Example populations:
- All students in a school — to calculate the average height of students.
- All stores nationwide — to identify the most purchased product.
- All consumers in a city — to understand purchasing behavior.
- All patients in a hospital — to study the effectiveness of a new drug.
Sample Data
A sample is a subset of the population selected for analysis.
Sampling allows researchers to make inferences about the population without studying every individual, which is often impractical or expensive.
Characteristics:
- Subset: Represents a portion of the population.
- Statistic: A numerical value describing the sample (e.g., sample mean x̄, sample variance s²).
- Random Sampling: Samples should be randomly selected to reduce bias and improve representativeness.
Example samples:
- A group of 30 students from a school — to estimate the average student height.
- Four stores across the country — to predict the most purchased product.
- A group of 500 consumers from a city — to estimate city-wide purchasing trends.

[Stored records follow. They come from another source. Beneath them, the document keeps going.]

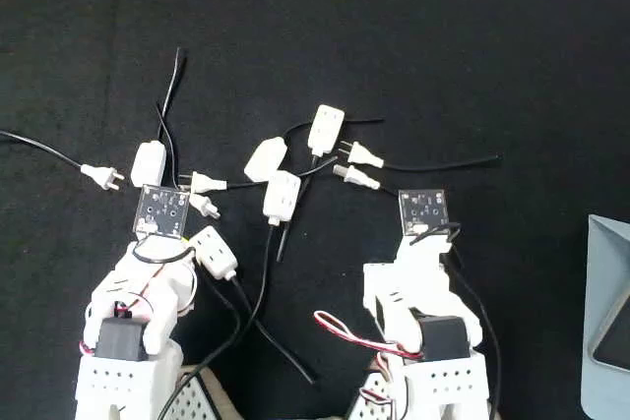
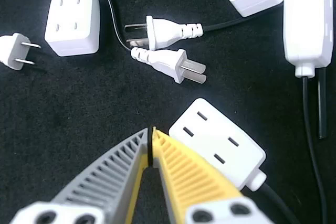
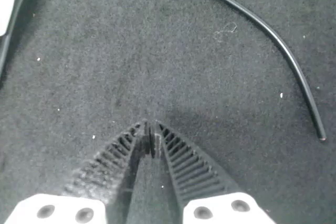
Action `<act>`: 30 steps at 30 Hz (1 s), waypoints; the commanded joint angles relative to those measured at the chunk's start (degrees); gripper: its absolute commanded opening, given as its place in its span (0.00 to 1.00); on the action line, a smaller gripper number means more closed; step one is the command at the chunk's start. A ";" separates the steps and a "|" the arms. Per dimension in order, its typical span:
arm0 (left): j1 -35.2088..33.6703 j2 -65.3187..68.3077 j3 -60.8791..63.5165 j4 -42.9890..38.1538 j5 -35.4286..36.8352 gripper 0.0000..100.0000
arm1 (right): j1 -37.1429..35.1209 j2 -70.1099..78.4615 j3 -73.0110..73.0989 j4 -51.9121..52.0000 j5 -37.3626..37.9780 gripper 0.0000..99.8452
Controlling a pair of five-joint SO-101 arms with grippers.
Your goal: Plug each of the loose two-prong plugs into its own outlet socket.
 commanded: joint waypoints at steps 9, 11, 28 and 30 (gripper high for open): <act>0.04 -0.18 1.10 -0.70 0.00 0.03 | 0.88 -4.26 -0.22 0.26 -0.53 0.01; 0.04 -0.18 1.10 -0.70 0.00 0.03 | 0.88 -4.26 -0.22 0.26 -0.53 0.01; -12.26 -0.26 1.10 -0.70 0.00 0.03 | 0.88 -4.26 -0.22 0.26 -0.53 0.01; -17.63 -0.18 1.10 -0.70 0.00 0.03 | 0.88 -4.26 -0.22 0.26 -0.53 0.01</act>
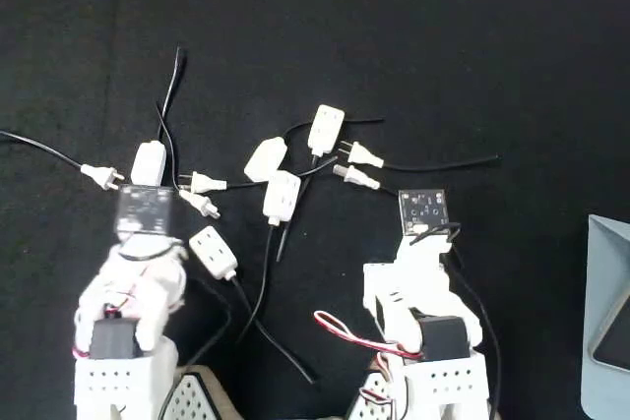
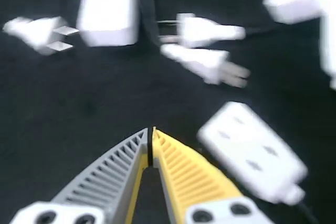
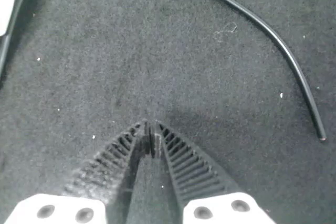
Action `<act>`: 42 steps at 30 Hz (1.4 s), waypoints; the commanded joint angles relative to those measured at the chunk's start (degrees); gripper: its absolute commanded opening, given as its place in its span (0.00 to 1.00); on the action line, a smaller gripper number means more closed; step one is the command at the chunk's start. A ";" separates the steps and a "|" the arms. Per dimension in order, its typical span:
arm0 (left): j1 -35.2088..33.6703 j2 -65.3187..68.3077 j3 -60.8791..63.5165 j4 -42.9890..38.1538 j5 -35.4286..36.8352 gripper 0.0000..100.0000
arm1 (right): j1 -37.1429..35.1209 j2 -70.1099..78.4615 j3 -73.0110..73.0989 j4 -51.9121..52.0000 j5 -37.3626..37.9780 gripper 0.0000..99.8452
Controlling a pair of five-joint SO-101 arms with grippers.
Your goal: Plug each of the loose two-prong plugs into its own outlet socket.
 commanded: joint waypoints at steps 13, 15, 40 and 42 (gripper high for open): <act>-17.36 -0.09 1.10 -0.70 0.00 0.03 | 0.88 -4.26 -0.22 0.26 -0.53 0.01; -17.19 -0.09 1.10 -0.70 0.00 0.03 | 0.88 -4.26 -0.22 0.26 -0.53 0.01; -0.48 -0.44 1.01 -2.81 0.09 0.03 | 0.62 -4.26 -0.22 0.26 -0.88 0.01; 0.92 -0.44 1.01 -2.90 0.09 0.03 | 0.62 -4.26 -0.22 0.26 -0.88 0.01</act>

- A group of 150 patients — to test a drug’s effectiveness before wider rollout.
Types of Sampling
There are various techniques to select sample data from a population.

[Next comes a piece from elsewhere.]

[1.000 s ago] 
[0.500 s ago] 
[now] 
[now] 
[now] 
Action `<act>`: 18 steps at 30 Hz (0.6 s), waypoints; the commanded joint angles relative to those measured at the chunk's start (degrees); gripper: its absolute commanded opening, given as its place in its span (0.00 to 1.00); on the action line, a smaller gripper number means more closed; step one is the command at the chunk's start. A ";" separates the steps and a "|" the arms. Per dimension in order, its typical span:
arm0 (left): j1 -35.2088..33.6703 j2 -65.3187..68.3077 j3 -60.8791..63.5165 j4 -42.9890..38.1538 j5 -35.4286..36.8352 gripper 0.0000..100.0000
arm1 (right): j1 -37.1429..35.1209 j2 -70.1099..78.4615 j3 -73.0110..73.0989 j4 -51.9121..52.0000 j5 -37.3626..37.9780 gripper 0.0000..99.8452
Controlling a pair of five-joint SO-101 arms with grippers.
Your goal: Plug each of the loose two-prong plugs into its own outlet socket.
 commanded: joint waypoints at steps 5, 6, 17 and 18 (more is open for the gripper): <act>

The choice depends on the research goal, data availability, and required accuracy.
1. Probability Sampling
Each member of the population has a known and non-zero chance of being selected.
This reduces selection bias and allows for statistical inference.
Common methods:
- Simple Random Sampling: Every member has an equal chance of being selected.
Example: Drawing names out of a hat. - Systematic Sampling: Selecting every nth member after a random start.
Example: Surveying every 10th customer entering a store. - Stratified Sampling: Dividing the population into strata (groups) based on shared characteristics, then randomly sampling within each.
Example: Dividing employees by department and randomly selecting from each department. - Cluster Sampling: Dividing the population into clusters, randomly selecting a few clusters, and surveying all members within them.
Example: Selecting a few schools and surveying all teachers in those schools. - Multistage Sampling: Combining several sampling methods in stages.
Example: Selecting clusters (schools), then randomly sampling individuals (students) within them.
2. Non-Probability Sampling
Not all members of the population have a known chance of being selected.
These methods are easier and cheaper but may introduce bias, limiting generalisability.
Common methods:
- Convenience Sampling: Selecting individuals that are easiest to reach.
Example: Surveying shoppers in a store. - Judgmental (Purposive) Sampling: Selecting participants based on the researcher’s judgment or expertise.
Example: Choosing experts in a field for a study. - Snowball Sampling: Existing participants recruit new ones from their networks.
Example: Asking participants to refer friends or colleagues. - Quota Sampling: Ensuring certain characteristics are represented by setting quotas (e.g., age, gender), but not selecting participants randomly.